Valuation of a particular element

Question

I am tying to compute the valuation of a particular element of $\mathbb{Q}_p$.

I am trying to compute $\operatorname{val}_p(P)$ where $P=\frac{\log(1+p^2)}{\log(1+p)}$ and $\log$ is the $p$-adic $\log$ map.
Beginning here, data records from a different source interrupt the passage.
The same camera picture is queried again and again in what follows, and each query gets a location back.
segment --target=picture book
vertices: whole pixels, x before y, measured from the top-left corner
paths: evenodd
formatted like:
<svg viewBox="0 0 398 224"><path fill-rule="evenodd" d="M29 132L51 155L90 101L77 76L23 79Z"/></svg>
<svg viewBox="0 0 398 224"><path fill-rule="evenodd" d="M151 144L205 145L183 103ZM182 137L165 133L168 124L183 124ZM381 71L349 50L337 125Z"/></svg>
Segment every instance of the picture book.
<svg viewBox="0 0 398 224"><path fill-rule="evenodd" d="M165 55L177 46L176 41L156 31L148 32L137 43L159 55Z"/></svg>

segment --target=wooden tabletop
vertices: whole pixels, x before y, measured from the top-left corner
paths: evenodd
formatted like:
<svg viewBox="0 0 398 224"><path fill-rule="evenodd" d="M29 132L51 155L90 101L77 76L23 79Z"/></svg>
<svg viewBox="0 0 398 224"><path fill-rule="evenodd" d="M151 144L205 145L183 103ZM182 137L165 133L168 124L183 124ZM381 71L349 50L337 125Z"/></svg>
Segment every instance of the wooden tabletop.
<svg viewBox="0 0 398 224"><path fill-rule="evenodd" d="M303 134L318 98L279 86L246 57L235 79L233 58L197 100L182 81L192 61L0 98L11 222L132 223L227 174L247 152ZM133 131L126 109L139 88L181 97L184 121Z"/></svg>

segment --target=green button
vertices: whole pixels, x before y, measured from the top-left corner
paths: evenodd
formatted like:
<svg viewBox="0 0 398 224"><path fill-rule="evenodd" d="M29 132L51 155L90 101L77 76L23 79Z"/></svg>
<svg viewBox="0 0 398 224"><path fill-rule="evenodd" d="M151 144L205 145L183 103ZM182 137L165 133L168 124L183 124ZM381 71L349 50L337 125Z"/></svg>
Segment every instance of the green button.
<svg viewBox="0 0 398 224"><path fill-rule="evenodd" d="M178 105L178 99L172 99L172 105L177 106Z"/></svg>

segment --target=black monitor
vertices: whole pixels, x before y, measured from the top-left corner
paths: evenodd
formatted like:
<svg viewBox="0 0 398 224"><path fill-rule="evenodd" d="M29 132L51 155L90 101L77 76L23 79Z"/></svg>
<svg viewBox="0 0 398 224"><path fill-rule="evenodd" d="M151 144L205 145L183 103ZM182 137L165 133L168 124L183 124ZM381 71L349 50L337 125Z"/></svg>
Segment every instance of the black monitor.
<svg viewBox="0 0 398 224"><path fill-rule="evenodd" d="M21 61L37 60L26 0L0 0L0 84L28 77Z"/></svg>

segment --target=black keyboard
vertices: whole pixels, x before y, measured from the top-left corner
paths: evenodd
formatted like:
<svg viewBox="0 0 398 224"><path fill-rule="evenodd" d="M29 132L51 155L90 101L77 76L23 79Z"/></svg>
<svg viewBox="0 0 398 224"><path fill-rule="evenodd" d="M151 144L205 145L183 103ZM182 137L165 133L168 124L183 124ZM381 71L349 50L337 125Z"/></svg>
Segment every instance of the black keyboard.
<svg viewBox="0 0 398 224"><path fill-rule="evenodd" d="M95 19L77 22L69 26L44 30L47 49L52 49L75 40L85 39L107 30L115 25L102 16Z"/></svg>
So $\operatorname{val}_p(P)=\operatorname{val}_p(\log(1+p^2))-\operatorname{val}_p(\log(1+p))$. But I think

$\operatorname{val}_p(\log(1+p^2))=\operatorname{val}_p(1+p^2)=0$ and $\operatorname{val}_p(\log(1+p))=0$, so $\operatorname{val}_p(P)=0$.

Is my solution right?

Answer 1

Recall that the logarithm's definition

$$\log(1+x)=\sum_{n=1}^\infty {(-1)^{n+1}x^n\over n}$$

gives the first term in the series for $\log(1+p^k)$ as having (additive) valuation $k$, since

$$\log(1+p^k)=-p^k+O(p^{k+1}), p>2$$

and the strong triangle inequality says this is all you get in this case. If $p=2$ you get $\log(1+p)$ to have valuation $2$ since the first two terms cancel, and the fourth reaches the minimum valuation at ${2^4\over 4}=4$ (valuation $2$) so that $\log\left({1+p^2\over 1+p}\right)$ has (additive) valuation $2-1=1$ in the odd prime case, and (additive) valuation $2-2=0$.